Setelah menarik napas panjang. Kang Suto membuka kisahnya. Bang Pi'i, begitu orang-orang memanggilnya. Nama lengkapnya Syafei.
Dia seorang marbot mushalla kampung. Sekalipun tanpa imbalan bang Pi'i bekerja dengan tekun. Menyapu lantai mushalla, menggelar tikar dan menimba air wudhu adalah sebagain pekerjaannya.
Kalau muadzin berhalangan dia yang menggantikan. Suaranya empuk. Bahkan kadang-kadang dia menggantikan ustadz yang tidak datang. Belajar baca Al Qur'an.
Tapi sejak berdiri megah masjid di pinggir jalan besar perannya tersingkirkan. Orang-orang pun lebih suka shalat di masjid yang baru. Mereka mengabaikan bang Pi'i. Ada marbot baru yang ditunjuk pengurus dan diberikan imbalan bulanan.

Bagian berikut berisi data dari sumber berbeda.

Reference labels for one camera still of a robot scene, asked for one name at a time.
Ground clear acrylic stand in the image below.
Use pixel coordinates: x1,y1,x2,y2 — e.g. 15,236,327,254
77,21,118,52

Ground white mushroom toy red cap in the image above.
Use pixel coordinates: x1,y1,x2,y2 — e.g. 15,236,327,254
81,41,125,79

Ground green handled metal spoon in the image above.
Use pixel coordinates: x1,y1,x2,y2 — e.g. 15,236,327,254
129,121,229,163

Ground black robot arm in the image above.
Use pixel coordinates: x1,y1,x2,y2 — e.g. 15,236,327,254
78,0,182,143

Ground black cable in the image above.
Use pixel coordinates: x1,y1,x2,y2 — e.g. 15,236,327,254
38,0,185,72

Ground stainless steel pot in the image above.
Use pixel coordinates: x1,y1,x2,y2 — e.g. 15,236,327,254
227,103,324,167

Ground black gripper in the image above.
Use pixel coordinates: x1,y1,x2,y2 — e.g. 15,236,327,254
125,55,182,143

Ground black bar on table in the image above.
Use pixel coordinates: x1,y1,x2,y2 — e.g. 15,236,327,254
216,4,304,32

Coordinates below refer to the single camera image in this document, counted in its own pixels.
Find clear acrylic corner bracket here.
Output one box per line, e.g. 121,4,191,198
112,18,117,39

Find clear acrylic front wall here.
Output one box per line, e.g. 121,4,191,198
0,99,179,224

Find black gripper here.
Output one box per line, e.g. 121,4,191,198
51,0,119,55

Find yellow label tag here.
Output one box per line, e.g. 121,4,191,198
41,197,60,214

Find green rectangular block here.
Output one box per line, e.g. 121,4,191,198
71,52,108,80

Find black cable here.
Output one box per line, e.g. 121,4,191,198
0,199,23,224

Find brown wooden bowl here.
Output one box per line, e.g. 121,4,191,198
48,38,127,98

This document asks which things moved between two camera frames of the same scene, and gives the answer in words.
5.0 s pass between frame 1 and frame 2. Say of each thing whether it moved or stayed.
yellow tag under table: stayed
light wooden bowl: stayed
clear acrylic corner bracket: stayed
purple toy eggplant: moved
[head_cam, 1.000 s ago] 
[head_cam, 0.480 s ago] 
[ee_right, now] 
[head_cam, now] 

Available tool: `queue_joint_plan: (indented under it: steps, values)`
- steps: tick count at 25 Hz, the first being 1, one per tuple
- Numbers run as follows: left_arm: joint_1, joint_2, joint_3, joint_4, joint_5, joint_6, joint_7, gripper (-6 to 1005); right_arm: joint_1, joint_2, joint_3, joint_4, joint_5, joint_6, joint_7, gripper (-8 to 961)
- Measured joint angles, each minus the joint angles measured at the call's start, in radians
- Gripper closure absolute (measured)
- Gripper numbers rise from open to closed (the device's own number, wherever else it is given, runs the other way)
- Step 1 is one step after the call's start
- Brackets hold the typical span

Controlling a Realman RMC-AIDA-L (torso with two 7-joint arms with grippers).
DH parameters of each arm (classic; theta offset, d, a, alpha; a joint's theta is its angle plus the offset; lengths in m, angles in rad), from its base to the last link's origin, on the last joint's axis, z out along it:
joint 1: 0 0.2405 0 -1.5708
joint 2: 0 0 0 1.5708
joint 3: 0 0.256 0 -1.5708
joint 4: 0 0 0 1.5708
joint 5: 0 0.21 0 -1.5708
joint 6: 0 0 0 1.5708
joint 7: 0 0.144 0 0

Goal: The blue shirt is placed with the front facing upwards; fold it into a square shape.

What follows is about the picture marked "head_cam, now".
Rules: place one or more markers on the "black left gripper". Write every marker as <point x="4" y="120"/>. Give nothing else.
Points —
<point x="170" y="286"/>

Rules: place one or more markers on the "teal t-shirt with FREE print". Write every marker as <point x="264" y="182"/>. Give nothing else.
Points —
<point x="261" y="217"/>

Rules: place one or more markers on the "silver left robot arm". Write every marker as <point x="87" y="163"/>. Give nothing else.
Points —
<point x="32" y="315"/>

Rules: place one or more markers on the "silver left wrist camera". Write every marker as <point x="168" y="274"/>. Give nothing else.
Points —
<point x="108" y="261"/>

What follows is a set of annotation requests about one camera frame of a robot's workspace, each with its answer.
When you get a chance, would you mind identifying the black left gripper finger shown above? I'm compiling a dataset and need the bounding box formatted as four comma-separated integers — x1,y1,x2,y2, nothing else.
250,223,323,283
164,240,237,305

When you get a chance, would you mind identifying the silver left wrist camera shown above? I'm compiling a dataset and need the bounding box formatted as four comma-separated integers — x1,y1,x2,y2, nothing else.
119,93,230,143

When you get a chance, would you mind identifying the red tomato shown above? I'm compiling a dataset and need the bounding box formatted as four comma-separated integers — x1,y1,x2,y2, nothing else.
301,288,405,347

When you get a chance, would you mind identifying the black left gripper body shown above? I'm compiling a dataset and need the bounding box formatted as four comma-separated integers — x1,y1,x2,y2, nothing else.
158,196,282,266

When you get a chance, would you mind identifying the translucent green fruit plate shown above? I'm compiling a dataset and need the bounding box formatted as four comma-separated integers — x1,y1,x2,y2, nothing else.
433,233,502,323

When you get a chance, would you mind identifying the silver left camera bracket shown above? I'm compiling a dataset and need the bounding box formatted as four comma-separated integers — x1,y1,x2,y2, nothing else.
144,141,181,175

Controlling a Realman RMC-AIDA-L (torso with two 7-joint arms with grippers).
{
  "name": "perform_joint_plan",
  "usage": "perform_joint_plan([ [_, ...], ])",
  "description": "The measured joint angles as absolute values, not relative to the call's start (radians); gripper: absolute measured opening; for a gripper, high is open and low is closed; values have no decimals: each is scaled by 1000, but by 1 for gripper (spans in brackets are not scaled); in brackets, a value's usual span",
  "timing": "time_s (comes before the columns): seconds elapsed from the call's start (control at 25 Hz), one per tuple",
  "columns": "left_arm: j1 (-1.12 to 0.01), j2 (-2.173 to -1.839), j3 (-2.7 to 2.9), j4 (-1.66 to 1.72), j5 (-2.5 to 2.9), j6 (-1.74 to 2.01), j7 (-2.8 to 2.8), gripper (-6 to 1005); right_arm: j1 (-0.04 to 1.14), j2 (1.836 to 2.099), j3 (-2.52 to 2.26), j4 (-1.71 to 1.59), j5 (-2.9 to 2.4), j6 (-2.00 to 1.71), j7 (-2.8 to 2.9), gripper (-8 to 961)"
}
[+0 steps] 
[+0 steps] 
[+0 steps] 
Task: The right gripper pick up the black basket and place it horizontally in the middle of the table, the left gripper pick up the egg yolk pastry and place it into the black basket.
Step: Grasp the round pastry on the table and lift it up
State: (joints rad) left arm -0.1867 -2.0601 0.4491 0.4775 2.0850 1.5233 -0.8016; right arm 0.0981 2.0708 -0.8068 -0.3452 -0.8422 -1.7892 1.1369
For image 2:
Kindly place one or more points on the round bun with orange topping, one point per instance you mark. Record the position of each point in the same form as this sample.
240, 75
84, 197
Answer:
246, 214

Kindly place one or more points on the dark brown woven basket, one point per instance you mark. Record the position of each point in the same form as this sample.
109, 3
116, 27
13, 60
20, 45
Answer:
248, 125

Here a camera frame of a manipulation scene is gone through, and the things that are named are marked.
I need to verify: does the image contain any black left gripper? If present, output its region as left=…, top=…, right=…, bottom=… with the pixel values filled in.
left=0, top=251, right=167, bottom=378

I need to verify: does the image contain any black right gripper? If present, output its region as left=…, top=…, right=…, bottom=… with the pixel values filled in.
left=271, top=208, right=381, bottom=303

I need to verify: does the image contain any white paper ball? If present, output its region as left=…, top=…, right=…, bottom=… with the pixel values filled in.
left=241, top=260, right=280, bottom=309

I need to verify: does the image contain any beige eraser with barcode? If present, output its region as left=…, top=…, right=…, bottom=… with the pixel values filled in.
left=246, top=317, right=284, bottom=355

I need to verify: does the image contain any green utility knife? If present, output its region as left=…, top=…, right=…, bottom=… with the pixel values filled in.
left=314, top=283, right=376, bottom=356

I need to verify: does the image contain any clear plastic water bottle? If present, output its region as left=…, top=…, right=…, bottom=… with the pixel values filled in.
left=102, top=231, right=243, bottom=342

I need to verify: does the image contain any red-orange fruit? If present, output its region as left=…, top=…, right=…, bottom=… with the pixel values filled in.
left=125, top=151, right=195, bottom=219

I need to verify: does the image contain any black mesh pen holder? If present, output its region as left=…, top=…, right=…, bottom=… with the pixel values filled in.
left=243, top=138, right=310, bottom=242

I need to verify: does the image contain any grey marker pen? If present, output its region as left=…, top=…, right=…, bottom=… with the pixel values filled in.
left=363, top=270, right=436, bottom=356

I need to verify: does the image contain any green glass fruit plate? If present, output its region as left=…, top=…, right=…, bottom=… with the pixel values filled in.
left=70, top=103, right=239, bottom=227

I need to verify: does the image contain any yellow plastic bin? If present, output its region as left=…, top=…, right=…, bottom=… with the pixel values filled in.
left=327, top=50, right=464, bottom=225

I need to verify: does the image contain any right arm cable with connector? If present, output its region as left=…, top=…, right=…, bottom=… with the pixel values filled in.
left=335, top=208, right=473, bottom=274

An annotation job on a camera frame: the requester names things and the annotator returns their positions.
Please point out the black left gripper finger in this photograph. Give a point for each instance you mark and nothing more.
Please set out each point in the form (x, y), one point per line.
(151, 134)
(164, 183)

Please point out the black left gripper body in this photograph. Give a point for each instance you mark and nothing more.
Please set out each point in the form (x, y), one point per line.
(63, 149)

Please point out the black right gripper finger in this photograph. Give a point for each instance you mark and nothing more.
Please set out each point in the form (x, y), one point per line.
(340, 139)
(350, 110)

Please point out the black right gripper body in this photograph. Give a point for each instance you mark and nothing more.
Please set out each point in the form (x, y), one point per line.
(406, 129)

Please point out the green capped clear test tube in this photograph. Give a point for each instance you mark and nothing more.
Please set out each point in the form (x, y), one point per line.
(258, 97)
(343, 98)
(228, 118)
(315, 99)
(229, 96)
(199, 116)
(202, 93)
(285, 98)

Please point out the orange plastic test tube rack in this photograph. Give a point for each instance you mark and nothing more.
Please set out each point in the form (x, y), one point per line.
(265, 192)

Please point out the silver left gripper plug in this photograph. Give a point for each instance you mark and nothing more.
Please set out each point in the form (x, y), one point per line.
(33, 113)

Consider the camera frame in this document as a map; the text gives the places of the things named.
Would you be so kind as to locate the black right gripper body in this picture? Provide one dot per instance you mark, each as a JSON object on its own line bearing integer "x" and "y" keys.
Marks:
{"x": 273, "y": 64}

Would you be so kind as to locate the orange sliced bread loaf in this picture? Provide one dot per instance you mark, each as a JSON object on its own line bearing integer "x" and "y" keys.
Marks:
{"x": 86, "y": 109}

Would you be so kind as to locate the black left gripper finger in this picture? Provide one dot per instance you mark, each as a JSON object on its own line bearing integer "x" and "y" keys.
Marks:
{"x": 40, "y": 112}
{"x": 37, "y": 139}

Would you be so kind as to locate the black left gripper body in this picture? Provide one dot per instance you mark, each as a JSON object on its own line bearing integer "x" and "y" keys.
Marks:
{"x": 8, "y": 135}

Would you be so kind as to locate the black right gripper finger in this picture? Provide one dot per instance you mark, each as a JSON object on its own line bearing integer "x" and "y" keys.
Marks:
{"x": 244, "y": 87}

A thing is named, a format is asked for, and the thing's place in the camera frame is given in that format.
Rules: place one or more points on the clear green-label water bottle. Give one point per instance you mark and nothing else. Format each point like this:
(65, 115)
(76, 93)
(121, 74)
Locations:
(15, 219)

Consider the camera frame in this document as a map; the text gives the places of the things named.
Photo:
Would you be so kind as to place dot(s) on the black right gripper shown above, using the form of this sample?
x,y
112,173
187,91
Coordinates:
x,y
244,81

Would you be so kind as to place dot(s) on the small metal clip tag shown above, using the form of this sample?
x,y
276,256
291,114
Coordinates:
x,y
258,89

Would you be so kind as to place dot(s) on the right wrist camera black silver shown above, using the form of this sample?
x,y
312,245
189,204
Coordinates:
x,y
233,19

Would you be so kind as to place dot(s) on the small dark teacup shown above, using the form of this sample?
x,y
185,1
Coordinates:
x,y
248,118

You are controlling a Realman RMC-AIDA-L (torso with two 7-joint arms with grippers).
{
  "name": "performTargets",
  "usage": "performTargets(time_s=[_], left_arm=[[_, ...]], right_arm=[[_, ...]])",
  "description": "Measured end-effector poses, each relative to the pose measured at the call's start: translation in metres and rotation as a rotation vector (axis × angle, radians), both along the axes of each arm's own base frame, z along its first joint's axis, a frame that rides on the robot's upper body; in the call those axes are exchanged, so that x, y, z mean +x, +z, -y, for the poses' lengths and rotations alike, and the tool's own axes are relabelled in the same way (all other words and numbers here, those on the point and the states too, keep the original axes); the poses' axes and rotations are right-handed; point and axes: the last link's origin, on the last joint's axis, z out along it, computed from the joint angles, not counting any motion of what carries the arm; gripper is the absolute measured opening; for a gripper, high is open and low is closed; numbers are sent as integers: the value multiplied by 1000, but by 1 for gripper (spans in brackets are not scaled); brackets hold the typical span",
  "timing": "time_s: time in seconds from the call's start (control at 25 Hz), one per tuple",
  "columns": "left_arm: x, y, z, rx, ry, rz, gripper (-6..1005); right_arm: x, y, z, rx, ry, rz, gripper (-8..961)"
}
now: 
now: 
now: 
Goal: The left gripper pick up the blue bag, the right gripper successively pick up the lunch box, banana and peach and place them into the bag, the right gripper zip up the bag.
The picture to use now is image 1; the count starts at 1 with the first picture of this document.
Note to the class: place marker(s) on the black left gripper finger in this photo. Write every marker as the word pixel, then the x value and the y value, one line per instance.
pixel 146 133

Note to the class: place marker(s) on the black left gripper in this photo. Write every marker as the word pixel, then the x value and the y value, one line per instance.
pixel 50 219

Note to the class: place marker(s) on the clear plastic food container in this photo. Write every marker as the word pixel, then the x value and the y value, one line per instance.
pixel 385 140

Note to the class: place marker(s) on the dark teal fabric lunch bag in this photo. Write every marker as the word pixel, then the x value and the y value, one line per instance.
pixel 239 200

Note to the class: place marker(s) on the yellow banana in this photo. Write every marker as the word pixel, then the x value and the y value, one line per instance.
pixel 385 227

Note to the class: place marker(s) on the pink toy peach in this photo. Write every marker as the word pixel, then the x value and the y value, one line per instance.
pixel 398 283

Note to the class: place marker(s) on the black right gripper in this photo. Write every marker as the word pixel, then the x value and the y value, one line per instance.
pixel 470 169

Bang Pi'i tetap setia mengurusi mushalla tua. Pekerjaannya pun bertambah. Jadi muadzin. Bahkan kadang kala menjadi imam sekali pun makmumnya hanya satu atau dua orang.Â
"Mushalla ini harus terus ditegakkan." begitu katanya suatu waktu memberi alasan. Mengapa dia masih terus setia mengurusi mushalla. Sampai ajal datang menjemputnya.
Orang-orang seakan melupakan mushalla yang sudah lama ada. Melupakan bang Pi'i yang sudah lama dikenal. Mereka lebih suka datang ke masjid baru yang besar dan megah.Â
Sekedar berziarah ke kuburannya pun tidak pernah ada yang datang. Bahkan tukang perawat kuburan pun tidak ada yang dengan suka rela merawatnya. Mereka lebih memperhaikan kuburan orang-orang bersuit yang membayarnya tiap bulan.
"Jadi hanya Kang Suto yang berziarak ke kiburannya tiap tahun?" tanya Sri.
"Kita pulang sekarang. Hari sudah menjelang senja." ajak Kang Suto.